The Banco de la República’s committee members continue to feel comfortable making cuts in an attempt to spark the economy given the ongoing drop in inflation, which has fallen back within the bank’s target range of between 2%-4%. In July, year-over-year inflation stood at 3.4% — a major turnaround from the 16-year high of 8.97% seen a year earlier.
The bank is still projecting an mild uptick in inflation in the final months of the year, forecasting a year-end inflation rate of 4.16% for December 2017.
Bancolombia, the nation’s largest bank, believes inflation has already begun to rise. It is projecting the August figure to come in at 3.79% before ending the year at 4.2%.
But the larger concerns for the central bank continue to reside with overall economic output in a year when Colombia is likely to register GDP growth below 2% for the first time since 2009. The economy grew by just 1.3% in the second quarter, a figure that was “close to the technical staff’s estimate,” said the bank in a statement.
The Banco de la República stated that its decision to cut the interest rate was impacted by the “weakness in economic activity and the risk of a slowdown beyond what is compatible with the deterioration in the dynamics of income due to the fall in oil prices.”
The bank added that “the dynamics of household spending remained weak,” “gross capital formation growth was low,” and “net exports subtracted more than estimated from growth due to the increase in imports.”
The bank did acknowledge, however, that “the available figures of economic activity suggest that the slowdown of the economy has bottomed out, and that higher growth can be expected during the second half of the year.”
Four of the board’s seven members supported the 25-point cut. Two voted for a 50-point reduction, while one preferred no intervention this month.
Neil Shearing, chief emerging markets economist at London-based research firm Capital Economics, highlighted the importance of two members voting for even deeper cuts. In part for this reason, Capital Economics has predicted that the interest rate in Colombia will end the year at 4.5%, a forecast below the market consensus.
“It’s clear that there is support among some board members for additional policy loosening to help the economic recovery,” he wrote in a note to investors. He added that “none of the board members voted for a 50-basis-point cut at last month’s meeting.”
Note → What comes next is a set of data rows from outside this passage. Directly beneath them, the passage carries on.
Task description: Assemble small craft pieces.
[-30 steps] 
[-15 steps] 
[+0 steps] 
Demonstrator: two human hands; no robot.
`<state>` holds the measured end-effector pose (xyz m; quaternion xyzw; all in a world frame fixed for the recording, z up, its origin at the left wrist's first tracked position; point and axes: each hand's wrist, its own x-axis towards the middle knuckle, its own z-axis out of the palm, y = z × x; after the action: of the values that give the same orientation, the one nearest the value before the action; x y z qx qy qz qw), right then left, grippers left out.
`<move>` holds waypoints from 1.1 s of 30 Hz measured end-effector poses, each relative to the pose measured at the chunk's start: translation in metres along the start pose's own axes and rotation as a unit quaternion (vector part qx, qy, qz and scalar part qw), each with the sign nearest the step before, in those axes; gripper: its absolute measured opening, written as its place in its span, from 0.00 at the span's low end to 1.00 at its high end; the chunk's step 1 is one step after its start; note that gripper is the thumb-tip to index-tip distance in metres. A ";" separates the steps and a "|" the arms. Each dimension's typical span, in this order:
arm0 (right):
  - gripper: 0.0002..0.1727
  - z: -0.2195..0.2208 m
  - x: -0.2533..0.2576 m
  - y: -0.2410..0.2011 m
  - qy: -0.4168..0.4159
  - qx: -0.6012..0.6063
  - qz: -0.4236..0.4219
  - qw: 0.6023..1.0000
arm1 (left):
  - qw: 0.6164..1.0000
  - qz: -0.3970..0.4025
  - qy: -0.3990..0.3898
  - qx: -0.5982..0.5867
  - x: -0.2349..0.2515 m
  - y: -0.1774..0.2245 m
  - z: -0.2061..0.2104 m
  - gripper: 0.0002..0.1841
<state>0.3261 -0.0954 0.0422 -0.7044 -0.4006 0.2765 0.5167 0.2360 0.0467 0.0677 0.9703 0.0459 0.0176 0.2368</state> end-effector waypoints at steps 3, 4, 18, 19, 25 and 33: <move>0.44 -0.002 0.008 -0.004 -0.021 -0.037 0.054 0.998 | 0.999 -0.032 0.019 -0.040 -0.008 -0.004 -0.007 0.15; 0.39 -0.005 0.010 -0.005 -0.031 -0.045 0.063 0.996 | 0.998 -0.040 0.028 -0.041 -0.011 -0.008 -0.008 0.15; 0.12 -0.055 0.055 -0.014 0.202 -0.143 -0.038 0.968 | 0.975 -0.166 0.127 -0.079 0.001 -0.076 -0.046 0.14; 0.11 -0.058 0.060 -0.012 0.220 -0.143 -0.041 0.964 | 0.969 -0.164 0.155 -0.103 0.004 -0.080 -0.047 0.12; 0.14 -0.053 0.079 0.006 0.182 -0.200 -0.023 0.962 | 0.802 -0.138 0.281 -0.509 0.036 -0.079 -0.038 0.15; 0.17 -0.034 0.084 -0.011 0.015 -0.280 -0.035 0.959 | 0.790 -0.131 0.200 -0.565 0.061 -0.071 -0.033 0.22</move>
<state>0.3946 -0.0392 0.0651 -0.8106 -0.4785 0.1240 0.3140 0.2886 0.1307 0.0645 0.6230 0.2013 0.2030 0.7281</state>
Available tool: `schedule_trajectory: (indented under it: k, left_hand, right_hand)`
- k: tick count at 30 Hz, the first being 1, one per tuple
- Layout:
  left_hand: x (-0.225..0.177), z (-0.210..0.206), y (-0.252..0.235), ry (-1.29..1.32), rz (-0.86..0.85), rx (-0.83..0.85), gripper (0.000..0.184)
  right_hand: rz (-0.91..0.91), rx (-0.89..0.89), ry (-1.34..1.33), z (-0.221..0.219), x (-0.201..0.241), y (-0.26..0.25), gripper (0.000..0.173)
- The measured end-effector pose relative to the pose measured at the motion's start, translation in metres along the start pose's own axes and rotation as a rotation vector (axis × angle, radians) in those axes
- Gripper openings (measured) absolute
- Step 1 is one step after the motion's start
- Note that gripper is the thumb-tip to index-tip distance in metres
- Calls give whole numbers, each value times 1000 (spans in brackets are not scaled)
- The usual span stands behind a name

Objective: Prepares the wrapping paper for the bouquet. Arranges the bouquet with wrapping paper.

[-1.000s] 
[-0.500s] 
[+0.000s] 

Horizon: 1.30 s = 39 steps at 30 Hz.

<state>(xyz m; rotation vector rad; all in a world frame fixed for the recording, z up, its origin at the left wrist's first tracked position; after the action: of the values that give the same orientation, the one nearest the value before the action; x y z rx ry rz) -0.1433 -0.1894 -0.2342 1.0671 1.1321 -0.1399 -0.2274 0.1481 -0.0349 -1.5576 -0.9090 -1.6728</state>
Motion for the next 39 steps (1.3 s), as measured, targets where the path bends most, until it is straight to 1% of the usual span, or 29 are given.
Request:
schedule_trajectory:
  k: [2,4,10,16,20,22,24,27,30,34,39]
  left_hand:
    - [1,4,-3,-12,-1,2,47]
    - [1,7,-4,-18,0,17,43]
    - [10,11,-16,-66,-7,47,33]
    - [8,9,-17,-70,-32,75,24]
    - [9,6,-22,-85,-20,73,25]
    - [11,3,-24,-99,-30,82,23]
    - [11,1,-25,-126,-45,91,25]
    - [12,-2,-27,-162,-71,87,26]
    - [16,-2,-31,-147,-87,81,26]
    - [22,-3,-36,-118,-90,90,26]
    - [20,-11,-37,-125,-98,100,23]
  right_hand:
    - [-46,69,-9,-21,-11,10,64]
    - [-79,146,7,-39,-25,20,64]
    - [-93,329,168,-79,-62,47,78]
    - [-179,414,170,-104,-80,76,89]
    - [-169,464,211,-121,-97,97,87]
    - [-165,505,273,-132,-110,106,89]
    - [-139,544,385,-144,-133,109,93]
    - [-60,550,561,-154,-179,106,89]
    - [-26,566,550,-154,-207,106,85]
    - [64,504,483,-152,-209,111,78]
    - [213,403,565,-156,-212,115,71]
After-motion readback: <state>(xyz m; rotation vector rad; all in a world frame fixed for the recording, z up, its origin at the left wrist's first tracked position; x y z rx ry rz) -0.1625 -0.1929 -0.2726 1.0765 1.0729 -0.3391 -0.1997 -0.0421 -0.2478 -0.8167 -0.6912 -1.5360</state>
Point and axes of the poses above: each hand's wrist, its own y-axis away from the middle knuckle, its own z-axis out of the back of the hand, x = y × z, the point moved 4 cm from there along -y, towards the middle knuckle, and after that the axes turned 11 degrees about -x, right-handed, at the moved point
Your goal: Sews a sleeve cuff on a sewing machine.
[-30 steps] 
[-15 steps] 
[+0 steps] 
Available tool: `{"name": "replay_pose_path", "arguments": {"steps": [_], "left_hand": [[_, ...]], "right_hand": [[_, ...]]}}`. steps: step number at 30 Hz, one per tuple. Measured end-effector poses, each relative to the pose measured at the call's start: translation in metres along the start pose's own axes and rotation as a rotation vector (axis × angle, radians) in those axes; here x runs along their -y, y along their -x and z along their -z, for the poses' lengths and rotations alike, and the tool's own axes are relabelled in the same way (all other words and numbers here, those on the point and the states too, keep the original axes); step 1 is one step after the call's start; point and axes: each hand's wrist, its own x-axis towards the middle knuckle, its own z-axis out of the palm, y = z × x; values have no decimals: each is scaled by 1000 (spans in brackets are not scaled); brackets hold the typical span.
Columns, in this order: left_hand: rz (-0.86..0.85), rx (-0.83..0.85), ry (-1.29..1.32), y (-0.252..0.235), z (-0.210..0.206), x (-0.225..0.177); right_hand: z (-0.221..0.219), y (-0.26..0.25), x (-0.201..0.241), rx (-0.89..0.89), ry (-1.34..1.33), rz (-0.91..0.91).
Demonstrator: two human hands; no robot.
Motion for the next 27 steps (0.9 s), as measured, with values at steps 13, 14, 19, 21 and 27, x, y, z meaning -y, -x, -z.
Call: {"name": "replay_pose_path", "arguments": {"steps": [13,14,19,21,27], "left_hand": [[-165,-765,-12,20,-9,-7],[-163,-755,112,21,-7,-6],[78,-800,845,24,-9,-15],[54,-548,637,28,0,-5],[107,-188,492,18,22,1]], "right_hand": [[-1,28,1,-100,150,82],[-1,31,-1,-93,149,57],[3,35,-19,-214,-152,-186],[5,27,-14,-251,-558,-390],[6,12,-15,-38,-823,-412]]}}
The 25-point cut in August was in line with Bancolombia’s prediction. The Medellín-based bank forecasts the interest rate to end 2017 at 5.0%. “We reiterate our 5% forecast for the repo rate this year,” stated the bank in an investors note before yesterday’s meeting. “This would occur after two 25-basis-point cuts — one this month and another over the end of the year — depending on the degree of recovery evidenced by the economy in the second half.”